Extracted material section start

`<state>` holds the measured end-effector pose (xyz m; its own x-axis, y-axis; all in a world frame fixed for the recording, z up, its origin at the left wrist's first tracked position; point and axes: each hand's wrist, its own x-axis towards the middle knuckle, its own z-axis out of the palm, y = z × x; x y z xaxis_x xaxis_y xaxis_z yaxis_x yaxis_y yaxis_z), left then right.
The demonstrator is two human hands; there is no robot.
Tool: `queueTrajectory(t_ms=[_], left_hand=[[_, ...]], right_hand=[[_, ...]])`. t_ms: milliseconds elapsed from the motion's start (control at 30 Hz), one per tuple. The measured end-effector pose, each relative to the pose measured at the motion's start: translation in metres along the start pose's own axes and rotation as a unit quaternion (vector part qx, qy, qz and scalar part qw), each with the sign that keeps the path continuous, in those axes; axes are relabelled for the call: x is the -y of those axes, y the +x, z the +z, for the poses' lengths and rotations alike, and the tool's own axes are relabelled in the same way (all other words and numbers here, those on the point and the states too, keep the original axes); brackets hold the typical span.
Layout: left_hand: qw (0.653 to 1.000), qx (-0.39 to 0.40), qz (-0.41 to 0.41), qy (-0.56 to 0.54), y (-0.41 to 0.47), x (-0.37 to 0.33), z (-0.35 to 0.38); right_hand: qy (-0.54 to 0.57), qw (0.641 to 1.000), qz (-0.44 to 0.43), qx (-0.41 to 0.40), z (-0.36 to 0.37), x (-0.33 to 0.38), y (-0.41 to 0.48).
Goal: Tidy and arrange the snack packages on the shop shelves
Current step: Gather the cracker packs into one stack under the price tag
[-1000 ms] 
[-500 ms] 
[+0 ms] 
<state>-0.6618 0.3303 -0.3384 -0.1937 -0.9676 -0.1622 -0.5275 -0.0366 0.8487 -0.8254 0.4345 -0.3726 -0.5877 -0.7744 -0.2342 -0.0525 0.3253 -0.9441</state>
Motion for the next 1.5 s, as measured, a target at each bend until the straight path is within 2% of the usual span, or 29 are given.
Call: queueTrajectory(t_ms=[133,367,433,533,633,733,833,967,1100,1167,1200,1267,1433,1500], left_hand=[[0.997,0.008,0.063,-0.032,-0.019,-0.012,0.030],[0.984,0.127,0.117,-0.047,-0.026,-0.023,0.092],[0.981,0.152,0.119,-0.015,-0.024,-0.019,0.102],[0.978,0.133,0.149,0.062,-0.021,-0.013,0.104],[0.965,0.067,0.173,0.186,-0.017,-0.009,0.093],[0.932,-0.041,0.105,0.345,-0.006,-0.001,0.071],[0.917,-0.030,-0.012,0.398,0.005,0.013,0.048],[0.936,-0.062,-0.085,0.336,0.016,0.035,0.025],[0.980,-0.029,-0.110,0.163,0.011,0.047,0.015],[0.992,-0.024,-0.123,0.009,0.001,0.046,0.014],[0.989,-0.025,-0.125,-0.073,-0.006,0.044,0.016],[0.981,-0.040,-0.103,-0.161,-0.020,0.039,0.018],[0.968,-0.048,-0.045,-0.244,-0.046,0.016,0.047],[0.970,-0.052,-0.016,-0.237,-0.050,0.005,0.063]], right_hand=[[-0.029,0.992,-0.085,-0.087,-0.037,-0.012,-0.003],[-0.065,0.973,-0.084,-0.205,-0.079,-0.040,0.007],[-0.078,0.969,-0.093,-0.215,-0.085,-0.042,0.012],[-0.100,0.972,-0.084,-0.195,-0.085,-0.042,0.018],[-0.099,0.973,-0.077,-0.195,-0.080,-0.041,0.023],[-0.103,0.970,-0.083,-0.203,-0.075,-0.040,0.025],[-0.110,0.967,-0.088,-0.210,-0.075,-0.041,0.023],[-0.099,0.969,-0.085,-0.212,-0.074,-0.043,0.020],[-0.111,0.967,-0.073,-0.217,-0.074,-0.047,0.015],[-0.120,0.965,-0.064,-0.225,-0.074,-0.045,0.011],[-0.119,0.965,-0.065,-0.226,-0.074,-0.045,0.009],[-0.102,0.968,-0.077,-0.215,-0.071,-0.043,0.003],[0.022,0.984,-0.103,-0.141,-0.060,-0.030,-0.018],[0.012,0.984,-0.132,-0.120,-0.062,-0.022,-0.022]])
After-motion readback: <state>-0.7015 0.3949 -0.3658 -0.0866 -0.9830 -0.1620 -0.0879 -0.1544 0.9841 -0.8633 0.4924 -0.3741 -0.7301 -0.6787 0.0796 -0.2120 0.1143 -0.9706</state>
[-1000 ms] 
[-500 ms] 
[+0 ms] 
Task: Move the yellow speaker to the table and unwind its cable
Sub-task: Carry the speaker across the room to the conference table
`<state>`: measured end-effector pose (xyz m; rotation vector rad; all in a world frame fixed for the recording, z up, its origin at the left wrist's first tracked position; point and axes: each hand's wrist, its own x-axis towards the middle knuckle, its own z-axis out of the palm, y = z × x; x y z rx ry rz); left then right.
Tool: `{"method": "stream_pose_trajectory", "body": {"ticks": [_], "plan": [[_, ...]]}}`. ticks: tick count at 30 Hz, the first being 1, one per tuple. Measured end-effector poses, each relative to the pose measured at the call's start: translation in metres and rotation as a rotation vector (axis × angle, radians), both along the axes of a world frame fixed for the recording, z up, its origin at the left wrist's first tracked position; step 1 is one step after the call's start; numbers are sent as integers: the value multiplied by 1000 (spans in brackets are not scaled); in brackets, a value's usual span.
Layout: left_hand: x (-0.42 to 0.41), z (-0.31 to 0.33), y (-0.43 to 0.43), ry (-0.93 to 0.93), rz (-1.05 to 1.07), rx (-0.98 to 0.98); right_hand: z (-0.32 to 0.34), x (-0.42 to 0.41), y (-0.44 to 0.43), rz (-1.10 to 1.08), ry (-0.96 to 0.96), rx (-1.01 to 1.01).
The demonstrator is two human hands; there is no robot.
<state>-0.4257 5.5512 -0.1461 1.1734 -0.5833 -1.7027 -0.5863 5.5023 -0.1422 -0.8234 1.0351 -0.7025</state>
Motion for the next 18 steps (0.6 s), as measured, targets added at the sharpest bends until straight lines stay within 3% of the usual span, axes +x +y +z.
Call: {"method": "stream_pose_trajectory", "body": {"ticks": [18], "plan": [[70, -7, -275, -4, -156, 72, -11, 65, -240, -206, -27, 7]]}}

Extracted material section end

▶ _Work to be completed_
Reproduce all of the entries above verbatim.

▶ _Written answer_
`<state>` holds the measured end-effector pose (xyz m; its own x-axis, y-axis; all in a world frame fixed for the recording, z up, its origin at the left wrist's first tracked position; point and axes: each hand's wrist, its own x-axis towards the middle knuckle, its own z-axis out of the palm, y = z × x; x y z xaxis_x xaxis_y xaxis_z yaxis_x yaxis_y yaxis_z), left then right.
The demonstrator is two human hands; there is no robot.
Tool: `queueTrajectory(t_ms=[_], left_hand=[[_, ...]], right_hand=[[_, ...]])`. t_ms: milliseconds elapsed from the motion's start (control at 30 Hz), one per tuple. The measured end-effector pose, each relative to the pose measured at the motion's start: translation in metres along the start pose's own axes and rotation as a unit quaternion (vector part qx, qy, qz and scalar part qw), each with the sign that keeps the path continuous, in those axes; axes are relabelled for the call: x is the -y of those axes, y the +x, z the +z, for the poses' lengths and rotations alike, and the tool's own axes are relabelled in the same way (all other words and numbers here, those on the point and the states too, keep the original axes); brackets hold the typical span.
Layout: left_hand: qw (0.653 to 1.000), qx (-0.39 to 0.40), qz (-0.41 to 0.41), qy (-0.56 to 0.54), y (-0.41 to 0.47), x (-0.37 to 0.33), z (-0.35 to 0.38); right_hand: qy (-0.54 to 0.57), qw (0.641 to 1.000), qz (-0.44 to 0.43), qx (-0.41 to 0.40), z (-0.36 to 0.37), x (-0.33 to 0.38), y (-0.41 to 0.48).
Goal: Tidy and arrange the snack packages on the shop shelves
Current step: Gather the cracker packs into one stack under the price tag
[-1000 ms] 
[-500 ms] 
[+0 ms] 
<state>-0.6618 0.3303 -0.3384 -0.1937 -0.9676 -0.1622 -0.5275 -0.0366 0.8487 -0.8254 0.4345 -0.3726 -0.5877 -0.7744 -0.2342 -0.0525 0.3253 -0.9441</state>
Motion for the next 1.5 s, as measured, a target at each bend until the straight path is within 2% of the usual span, or 29 are given.
Call: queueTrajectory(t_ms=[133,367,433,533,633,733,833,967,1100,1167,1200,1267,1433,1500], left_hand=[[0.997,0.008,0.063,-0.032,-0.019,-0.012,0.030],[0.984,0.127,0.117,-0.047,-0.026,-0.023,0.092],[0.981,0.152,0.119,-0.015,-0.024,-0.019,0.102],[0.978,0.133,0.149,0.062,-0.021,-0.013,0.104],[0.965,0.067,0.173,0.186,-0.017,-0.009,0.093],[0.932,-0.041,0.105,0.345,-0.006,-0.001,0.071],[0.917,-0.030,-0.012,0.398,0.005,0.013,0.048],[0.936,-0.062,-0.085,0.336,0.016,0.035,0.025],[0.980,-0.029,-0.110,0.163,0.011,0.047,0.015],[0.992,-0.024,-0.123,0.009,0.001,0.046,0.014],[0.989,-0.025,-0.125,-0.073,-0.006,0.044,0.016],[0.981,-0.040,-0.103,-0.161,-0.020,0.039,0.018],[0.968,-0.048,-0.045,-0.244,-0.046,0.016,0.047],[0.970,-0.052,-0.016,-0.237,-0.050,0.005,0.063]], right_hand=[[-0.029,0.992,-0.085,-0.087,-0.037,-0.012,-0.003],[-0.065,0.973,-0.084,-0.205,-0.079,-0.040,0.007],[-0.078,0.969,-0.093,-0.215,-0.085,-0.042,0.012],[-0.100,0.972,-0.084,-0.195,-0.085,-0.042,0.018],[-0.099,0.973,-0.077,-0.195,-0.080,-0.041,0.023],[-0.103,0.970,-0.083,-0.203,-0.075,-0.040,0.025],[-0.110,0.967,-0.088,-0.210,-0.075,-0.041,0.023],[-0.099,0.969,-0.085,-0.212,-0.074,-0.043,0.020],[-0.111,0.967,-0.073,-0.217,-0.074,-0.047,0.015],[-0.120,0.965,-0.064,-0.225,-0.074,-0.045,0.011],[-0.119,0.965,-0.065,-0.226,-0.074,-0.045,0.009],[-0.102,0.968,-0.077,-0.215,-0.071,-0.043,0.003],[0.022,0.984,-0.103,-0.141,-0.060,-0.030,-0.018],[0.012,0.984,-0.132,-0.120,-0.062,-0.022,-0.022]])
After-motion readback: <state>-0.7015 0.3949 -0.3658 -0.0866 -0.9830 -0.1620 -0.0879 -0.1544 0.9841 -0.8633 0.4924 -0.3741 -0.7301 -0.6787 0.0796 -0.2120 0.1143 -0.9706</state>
[-1000 ms] 
[-500 ms] 
[+0 ms] 
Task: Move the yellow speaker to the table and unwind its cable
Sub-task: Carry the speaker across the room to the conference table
`<state>`: measured end-effector pose (xyz m; rotation vector rad; all in a world frame fixed for the recording, z up, its origin at the left wrist's first tracked position; point and axes: each hand's wrist, its own x-axis towards the middle knuckle, its own z-axis out of the palm, y = z × x; x y z rx ry rz); left then right.
Tool: `{"method": "stream_pose_trajectory", "body": {"ticks": [_], "plan": [[_, ...]]}}`. ticks: tick count at 30 Hz, the first being 1, one per tuple. Measured end-effector poses, each relative to the pose measured at the call's start: translation in metres and rotation as a rotation vector (axis × angle, radians), both along the axes of a world frame fixed for the recording, z up, its origin at the left wrist's first tracked position; step 1 is one step after the call's start; numbers are sent as integers: the value multiplied by 1000 (spans in brackets are not scaled); in brackets, a value's usual span.
Layout: left_hand: x (-0.42 to 0.41), z (-0.31 to 0.33), y (-0.43 to 0.43), ry (-0.93 to 0.93), rz (-1.05 to 1.07), rx (-0.98 to 0.98); right_hand: z (-0.32 to 0.34), x (-0.42 to 0.41), y (-0.44 to 0.43), rz (-1.10 to 1.08), ry (-0.96 to 0.96), rx (-1.01 to 1.01).
The demonstrator is two human hands; there is no robot.
<state>-0.4257 5.5512 -0.1461 1.1734 -0.5833 -1.7027 -0.5863 5.5023 -0.1422 -0.8234 1.0351 -0.7025</state>
Motion for the next 18 steps (0.6 s), as measured, targets added at the sharpest bends until straight lines stay within 3% of the usual span, axes +x +y +z.
Call: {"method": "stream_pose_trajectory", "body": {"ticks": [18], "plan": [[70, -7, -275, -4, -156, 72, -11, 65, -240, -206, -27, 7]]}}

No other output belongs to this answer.